| Authors | R. Peñaranda, E. G. Gran, T. Skeie, M. E. Gómez and P. Lopez |
| Editors | P. J. Garcia and J. Escudero-Sahuquillo |
| Title | A New Fault-Tolerant Routing Methodology for KNS Topologies |
| Afilliation | Communication Systems |
| Status | Published |
| Publication Type | Proceedings, refereed |
| Year of Publication | 2016 |
| Conference Name | 2nd IEEE International Workshop on High-Performance Interconnection Networks in the Exascale and Big-Data Era (HiPINEB) |
| Pagination | 1-8 |
| Date Published | 03/2016 |
| Publisher | IEEE |
| ISBN Number | 978-1-5090-2121-5 |
| Abstract | Exascale computing systems are being built with thousands of nodes.
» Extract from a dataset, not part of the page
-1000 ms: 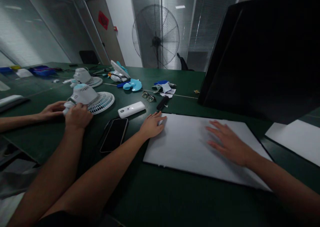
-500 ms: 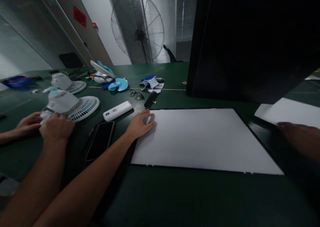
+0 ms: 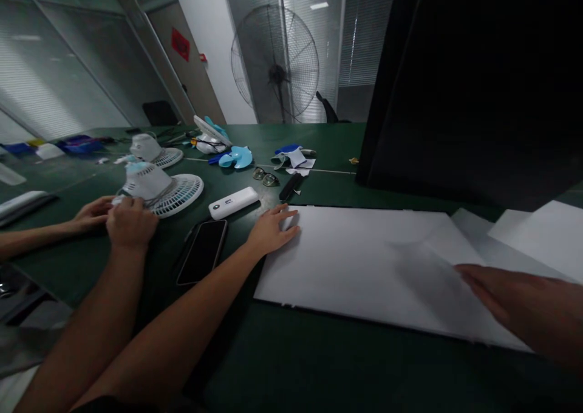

A key component of these systems is the interconnection network. The high number of components significantly increases the probability of failure. If failures occur in the interconnection network, they may isolate a large fraction of the machine. For this reason, an efficient fault-tolerant mechanism is needed to keep the system interconnected, even in the presence of faults. A topology recently proposed for these large systems is the hybrid KNS family that provides good performance and connectivity at a reduced hardware cost. This paper present a fault-tolerant routing methodology for the KNS topology that degrades performance gracefully in the presence of faults and tolerates a reasonably large number of faults without disabling any healthy node. In order to tolerate network failures, the methodology uses a simple mechanism: for some sourcedestination pairs, only if necessary, packets are forwarded to the destination node through a set of intermediate nodes (without being ejected from the network) which allow avoiding faults. The evaluation results shows that the methodology tolerates a large number of faults. Furthermore, the methodology offers a gracious performance degradation. For instance, performance degrades only 1% for a 2D-network with 1024 nodes and 1% faulty links. |
| DOI | 10.1109/HIPINEB.2016.9 |
| Citation Key | 23935 |